A typical system consists of a host Single Board Computer (SBC) controlling multiple DSP boards and I/O. While industrial PCI and VME bus formats used to split this market, the maturing of CompactPCI has provided for a more standard platform. [The switch to CompactPCI that has been so long predicted and anticipated is finally occurring. Traditional industrial PCI users are switching for the mechanical strengths of CompactPCI, while VME users can keep the mechanical advantages they enjoyed with VME while gaining the architectural advantages of PCI. The fact that almost all current VME single board computers use a local PCI bus onboard and then have to bridge to the VME bus makes it an easy migration to just drop the VME bus altogether.] By far the most popular form factor for implementing multiprocessor DSP systems is 6U, as it allows for a large amount of processing per board.

The host, or system controller, is usually based on a standard compute platform such as Pentium, Sparc, Alpha, or PowerPC. The operating system can range from the many flavors of Windows, to Linux, Solaris, and Digital Unix, to RTOSs such as VxWorks. The role of the host is to provide the overall control of the system, managing and monitoring the system activity, as well as providing the user's interface to the system, whether this be a GUI or a remote network connection. The host may also take an active role in the actual processing of the system, although typically the hard real time aspects are left to the DSP subsystem.

The input subsystem provides the real world data to be processed and is typically either some form of high speed analog capture board, an imaging board or a high speed digital interface. The data flows can be a stream of continuous samples or frames of captured data. The output subsystem takes the results of the processing and provides them back to the world in some meaningful way. This is often some form of user interface or control system, or it may be some combination of DACs and digital outputs.

The DSPs are the heart of the system. They take the inputs from the I/O subsystem, perform the required processing, and deliver the results to the output subsystem. They tend to work in a continuous data flow driven state, often referred to as stream processing, keeping up to the input subsystem and driving the outputs as required. There are two main types of system I/O configurations - one in which each DSP board or group of boards is matched with an I/O device, and another in which a single I/O device can be used to feed multiple DSP boards. In the first type of system, a DSP subsystem is matched to provide all the required processing for its I/O device, allowing for system scalability by adding additional sets of I/O and DSP. In the second type of system, a single input provides enough data for multiple DSP subsystems, so that scalability is achieved by adding more DSPs.

Critical Design Issues

In designing multiprocessor DSP systems, two primary requirements are highly interdependent: processing power and data bandwidth. Often designers put too much emphasis on the processing requirements and too little on the data bandwidth needs. DSP chip vendors advertise processing performance numbers based on theoretical best cases, which tend to assume that one has the data sitting in some fast internal memory ready to be processed. They tend to ignore the fact that getting that data into the DSP and then getting the results out of the DSP may actually take more time than the processing itself. A DSP that is not architected to balance data flows and processing power does not lend itself well to multiprocessing DSP systems with large data flow requirements. System designers often find themselves struggling to achieve fractions of the promised performance when the DSPs must run in a continuous manner. Insiders in the DSP industry have been working (so far unsuccessfully) towards performance numbers from the chip vendors that reflect continuous mode performance, including the time it takes to get the data into and out of the DSP.
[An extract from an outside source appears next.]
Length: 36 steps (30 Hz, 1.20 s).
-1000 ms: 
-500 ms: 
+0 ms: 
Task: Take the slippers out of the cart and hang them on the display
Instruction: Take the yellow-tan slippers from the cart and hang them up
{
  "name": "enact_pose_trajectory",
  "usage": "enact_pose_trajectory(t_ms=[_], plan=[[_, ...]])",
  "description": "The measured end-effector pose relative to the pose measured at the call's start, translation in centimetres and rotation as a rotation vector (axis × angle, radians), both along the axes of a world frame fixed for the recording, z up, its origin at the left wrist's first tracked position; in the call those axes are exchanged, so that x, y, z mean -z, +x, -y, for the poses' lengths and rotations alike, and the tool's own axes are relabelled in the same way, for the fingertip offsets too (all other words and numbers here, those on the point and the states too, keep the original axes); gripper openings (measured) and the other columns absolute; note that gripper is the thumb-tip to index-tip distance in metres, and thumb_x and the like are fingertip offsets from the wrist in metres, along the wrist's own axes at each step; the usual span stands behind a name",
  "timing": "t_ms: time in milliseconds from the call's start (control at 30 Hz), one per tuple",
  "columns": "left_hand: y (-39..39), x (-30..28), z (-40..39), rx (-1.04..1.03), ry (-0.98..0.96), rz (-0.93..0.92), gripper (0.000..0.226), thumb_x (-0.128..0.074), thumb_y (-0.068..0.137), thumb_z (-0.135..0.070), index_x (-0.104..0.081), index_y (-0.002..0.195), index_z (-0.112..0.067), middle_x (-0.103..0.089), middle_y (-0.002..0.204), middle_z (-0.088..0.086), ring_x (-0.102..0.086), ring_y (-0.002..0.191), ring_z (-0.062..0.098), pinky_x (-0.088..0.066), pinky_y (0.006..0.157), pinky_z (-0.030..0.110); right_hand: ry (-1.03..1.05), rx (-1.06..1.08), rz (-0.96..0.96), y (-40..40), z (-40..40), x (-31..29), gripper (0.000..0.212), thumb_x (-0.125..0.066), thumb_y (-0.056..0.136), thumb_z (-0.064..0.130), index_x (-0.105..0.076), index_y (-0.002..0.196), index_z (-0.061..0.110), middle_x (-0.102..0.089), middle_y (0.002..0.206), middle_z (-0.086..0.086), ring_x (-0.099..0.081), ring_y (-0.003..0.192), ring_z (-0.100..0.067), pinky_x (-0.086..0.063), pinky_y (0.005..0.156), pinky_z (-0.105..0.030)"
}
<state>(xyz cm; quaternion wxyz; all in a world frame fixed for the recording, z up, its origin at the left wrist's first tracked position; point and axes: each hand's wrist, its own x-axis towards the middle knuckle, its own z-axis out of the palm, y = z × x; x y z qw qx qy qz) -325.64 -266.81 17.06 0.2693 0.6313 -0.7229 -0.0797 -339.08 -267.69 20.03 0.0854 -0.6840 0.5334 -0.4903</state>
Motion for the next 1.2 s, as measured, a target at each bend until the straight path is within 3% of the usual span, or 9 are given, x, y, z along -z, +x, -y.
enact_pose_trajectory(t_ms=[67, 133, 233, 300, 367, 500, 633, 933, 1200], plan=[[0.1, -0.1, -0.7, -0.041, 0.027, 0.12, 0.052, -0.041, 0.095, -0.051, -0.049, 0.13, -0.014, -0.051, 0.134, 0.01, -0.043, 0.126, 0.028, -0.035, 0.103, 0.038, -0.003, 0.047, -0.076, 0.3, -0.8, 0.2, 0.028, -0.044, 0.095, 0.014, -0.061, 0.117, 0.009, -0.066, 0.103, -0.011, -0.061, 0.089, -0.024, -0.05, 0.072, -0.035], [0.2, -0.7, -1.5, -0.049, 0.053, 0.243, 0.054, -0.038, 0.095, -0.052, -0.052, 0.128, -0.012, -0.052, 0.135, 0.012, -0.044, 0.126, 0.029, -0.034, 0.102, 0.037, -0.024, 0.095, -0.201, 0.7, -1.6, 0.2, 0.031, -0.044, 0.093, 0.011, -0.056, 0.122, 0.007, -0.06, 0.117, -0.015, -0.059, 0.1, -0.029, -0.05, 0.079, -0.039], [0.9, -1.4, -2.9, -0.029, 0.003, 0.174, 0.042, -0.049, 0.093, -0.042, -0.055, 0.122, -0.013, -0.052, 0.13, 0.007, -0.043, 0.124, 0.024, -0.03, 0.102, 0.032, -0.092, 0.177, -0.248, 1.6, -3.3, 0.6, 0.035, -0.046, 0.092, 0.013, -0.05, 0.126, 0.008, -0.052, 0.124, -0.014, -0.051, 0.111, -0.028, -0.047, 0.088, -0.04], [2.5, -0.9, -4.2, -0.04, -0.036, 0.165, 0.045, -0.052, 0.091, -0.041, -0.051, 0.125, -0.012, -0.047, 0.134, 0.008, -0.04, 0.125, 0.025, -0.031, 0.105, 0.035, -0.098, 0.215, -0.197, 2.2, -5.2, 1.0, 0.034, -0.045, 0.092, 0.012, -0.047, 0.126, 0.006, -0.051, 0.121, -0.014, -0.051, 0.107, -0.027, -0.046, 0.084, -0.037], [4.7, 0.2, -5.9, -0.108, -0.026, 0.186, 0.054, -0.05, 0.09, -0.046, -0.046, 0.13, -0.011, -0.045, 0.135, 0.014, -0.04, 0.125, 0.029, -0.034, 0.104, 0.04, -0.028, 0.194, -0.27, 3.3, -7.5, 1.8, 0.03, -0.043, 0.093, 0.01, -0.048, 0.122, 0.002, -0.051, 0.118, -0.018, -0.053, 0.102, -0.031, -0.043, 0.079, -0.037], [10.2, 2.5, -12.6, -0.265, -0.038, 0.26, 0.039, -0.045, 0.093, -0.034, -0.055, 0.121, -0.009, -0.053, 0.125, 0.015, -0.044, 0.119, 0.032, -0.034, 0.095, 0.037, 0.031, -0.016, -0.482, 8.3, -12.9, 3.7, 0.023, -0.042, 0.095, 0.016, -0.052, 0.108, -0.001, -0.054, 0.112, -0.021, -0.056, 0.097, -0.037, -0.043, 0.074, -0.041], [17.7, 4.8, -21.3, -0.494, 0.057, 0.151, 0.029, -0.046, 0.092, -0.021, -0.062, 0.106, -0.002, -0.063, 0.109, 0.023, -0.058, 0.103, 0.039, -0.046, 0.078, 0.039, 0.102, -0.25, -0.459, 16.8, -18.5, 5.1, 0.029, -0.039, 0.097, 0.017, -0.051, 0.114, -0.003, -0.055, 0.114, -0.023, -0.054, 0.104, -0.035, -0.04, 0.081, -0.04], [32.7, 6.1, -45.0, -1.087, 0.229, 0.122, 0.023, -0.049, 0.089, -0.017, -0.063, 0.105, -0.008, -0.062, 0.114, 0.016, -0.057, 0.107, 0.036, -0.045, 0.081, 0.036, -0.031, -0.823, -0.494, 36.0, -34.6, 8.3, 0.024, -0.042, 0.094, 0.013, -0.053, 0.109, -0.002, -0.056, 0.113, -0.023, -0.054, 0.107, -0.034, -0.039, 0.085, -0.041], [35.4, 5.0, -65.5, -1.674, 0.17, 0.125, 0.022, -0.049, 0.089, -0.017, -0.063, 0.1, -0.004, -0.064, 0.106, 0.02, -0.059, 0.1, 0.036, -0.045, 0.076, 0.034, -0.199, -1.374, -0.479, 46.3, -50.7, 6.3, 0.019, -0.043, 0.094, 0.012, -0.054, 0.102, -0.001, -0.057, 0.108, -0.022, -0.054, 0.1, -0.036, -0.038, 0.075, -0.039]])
Multiprocessor Design Issues

In addition to looking at the capabilities of each individual DSP, you must carefully examine how these DSPs interact in a multiprocessor system. The two standard approaches to connecting multiple DSPs are clustered and chained. In a clustered architecture, DSPs share an external bus, which allows them to share external devices, such as system memory or I/O, and communicate directly with each other. Chained interconnect designs typically make use of dedicated processor peripheral ports whereby a series of DSPs are chained together over proprietary high speeds interconnects.

A significant advantage of a clustered architecture is that interprocessor communication and data sharing is easier due to the shared bus, as opposed to chained architectures which provide each DSP with a private bus for external devices. Disadvantages of clustered designs include sharing the bandwidth of the external bus, while chained systems tend to be harder to program and manage.

Another issue in multiprocessor architectures is that adding DSPs tends to increase the data bandwidth requirements, because the multiple DSPs require additional communication and data flows. Take care to include these data flows when considering scaling requirements.

Chip-Level DSP Architectures

Some DSP architectures, such as the SHARC® from Analog Devices, have been specifically designed to provide a balance of data bandwidth and compute power. The SHARCs have a large dual ported internal memory that the processing core can access at full speed while the integrated I/O processor is accessing it simultaneously. This means that sustained performance can very nearly approach peak performance, since the task of moving data on and off chip can be done in parallel by DMA engines operating on an independent bus into the internal dual ported memory. The SHARC takes advantage of this high internal memory bandwidth by providing a fast external bus and high speed peripherals. For example, the ADSP-21160, the latest SHARC processor, has a 64-bit, 50 MHz external bus and six 100 MByte/second link ports, each with dedicated DMA engines that can access the 64-bit wide, 100 MHz internal dual ported RAM. The combination of multiple high data bandwidth buses and the required peripherals to take advantage of them allows the ADSP-21160 to outperform DSPs that claim higher peak processing performance, but fail to live up to those numbers in real world applications.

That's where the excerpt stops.